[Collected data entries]
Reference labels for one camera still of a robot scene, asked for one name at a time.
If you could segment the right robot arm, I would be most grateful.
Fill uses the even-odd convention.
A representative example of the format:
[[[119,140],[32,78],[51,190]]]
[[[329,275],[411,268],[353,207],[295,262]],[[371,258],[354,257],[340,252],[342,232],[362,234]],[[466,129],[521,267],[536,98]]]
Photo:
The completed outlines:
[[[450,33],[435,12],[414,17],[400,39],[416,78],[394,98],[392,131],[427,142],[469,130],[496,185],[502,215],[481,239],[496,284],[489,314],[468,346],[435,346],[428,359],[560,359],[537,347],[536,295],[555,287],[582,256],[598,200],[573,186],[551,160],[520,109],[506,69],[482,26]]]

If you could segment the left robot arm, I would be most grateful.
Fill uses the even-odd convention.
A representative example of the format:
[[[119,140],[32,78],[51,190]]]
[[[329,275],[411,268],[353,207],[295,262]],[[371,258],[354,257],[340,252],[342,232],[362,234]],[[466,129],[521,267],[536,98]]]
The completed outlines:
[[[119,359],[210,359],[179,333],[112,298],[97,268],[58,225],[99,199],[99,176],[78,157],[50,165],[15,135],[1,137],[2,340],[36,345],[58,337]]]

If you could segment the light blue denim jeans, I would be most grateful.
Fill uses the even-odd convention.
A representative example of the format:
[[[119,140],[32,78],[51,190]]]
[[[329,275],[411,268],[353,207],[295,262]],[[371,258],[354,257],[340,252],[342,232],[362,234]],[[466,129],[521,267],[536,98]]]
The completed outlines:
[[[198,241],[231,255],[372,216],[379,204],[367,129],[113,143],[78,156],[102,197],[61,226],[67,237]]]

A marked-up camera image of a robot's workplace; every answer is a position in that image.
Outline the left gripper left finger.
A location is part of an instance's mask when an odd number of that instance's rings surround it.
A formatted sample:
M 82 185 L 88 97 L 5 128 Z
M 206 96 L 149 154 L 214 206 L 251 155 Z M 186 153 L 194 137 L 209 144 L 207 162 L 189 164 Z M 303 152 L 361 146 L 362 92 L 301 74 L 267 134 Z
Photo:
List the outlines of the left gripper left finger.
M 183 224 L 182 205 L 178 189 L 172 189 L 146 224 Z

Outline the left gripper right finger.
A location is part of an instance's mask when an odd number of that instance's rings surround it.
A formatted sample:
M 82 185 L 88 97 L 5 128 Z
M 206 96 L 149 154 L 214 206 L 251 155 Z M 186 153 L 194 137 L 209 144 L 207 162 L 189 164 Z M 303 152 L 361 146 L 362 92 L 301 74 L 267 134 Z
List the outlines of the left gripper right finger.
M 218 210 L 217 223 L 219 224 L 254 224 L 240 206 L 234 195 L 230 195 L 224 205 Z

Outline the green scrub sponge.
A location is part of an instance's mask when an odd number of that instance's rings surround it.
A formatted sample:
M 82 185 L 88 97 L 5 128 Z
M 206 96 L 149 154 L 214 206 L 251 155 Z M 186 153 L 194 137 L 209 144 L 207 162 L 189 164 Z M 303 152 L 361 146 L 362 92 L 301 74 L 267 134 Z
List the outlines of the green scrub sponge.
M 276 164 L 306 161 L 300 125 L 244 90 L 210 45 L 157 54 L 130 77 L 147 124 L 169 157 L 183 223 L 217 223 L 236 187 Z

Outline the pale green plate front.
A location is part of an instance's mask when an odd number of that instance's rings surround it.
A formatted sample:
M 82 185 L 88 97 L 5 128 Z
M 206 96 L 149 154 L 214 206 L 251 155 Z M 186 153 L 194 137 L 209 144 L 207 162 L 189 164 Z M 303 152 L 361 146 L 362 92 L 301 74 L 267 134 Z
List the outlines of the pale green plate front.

**Problem requirements:**
Every record above must be set down again, word for word.

**Exercise result:**
Reference labels for one camera still of a robot scene, asked for one name at a time.
If you could segment the right robot arm, I would be most grateful.
Fill uses the even-odd convention.
A representative example of the format:
[[[119,140],[32,78],[51,190]]]
[[[329,275],[411,268],[353,207],[295,262]],[[371,258],[354,257],[340,252],[342,232],[362,234]],[[466,129],[521,267],[536,98]]]
Photo:
The completed outlines:
[[[450,33],[435,12],[414,17],[400,39],[416,78],[394,98],[392,131],[427,142],[469,130],[496,185],[502,215],[481,239],[496,284],[489,314],[468,346],[435,346],[428,359],[560,359],[537,347],[536,295],[555,287],[582,256],[598,200],[573,186],[551,160],[520,109],[506,69],[482,26]]]

If you could segment the left robot arm, I would be most grateful.
Fill uses the even-odd convention.
A representative example of the format:
[[[119,140],[32,78],[51,190]]]
[[[329,275],[411,268],[353,207],[295,262]],[[371,258],[354,257],[340,252],[342,232],[362,234]],[[466,129],[521,267],[536,98]]]
The completed outlines:
[[[119,359],[210,359],[179,333],[112,298],[97,268],[58,225],[99,199],[99,176],[78,157],[50,165],[15,135],[1,137],[2,340],[36,345],[58,337]]]

If you could segment the light blue denim jeans, I would be most grateful.
Fill uses the even-odd convention.
A representative example of the format:
[[[119,140],[32,78],[51,190]]]
[[[329,275],[411,268],[353,207],[295,262]],[[371,258],[354,257],[340,252],[342,232],[362,234]],[[466,129],[521,267],[536,98]]]
The completed outlines:
[[[198,241],[231,255],[372,216],[379,204],[367,129],[113,143],[78,156],[102,197],[61,226],[67,237]]]

A marked-up camera image of a robot's workplace; every answer is a position in that image.
Outline the left gripper left finger.
A location is part of an instance's mask when an odd number of that instance's rings surround it.
A formatted sample:
M 82 185 L 88 97 L 5 128 Z
M 206 96 L 149 154 L 214 206 L 251 155 Z M 186 153 L 194 137 L 209 144 L 207 162 L 189 164 Z M 303 152 L 361 146 L 362 92 L 301 74 L 267 134 Z
Photo:
List the outlines of the left gripper left finger.
M 183 224 L 182 205 L 178 189 L 172 189 L 146 224 Z

Outline the left gripper right finger.
A location is part of an instance's mask when an odd number of that instance's rings surround it.
A formatted sample:
M 82 185 L 88 97 L 5 128 Z
M 206 96 L 149 154 L 214 206 L 251 155 Z M 186 153 L 194 137 L 209 144 L 207 162 L 189 164 Z M 303 152 L 361 146 L 362 92 L 301 74 L 267 134 Z
List the outlines of the left gripper right finger.
M 218 210 L 217 223 L 219 224 L 254 224 L 240 206 L 234 195 L 230 195 L 224 205 Z

Outline the green scrub sponge.
A location is part of an instance's mask when an odd number of that instance's rings surround it.
A formatted sample:
M 82 185 L 88 97 L 5 128 Z
M 206 96 L 149 154 L 214 206 L 251 155 Z M 186 153 L 194 137 L 209 144 L 207 162 L 189 164 Z M 303 152 L 361 146 L 362 92 L 301 74 L 267 134 Z
List the outlines of the green scrub sponge.
M 276 164 L 306 161 L 300 125 L 244 90 L 210 45 L 157 54 L 130 77 L 147 124 L 169 157 L 183 223 L 217 223 L 236 187 Z

Outline the pale green plate front.
A location is part of an instance's mask when an odd number of that instance's rings surround it.
A formatted sample:
M 82 185 L 88 97 L 5 128 Z
M 206 96 L 149 154 L 214 206 L 251 155 Z M 186 153 L 194 137 L 209 144 L 207 162 L 189 164 Z M 303 152 L 361 146 L 362 92 L 301 74 L 267 134 Z
List the outlines of the pale green plate front.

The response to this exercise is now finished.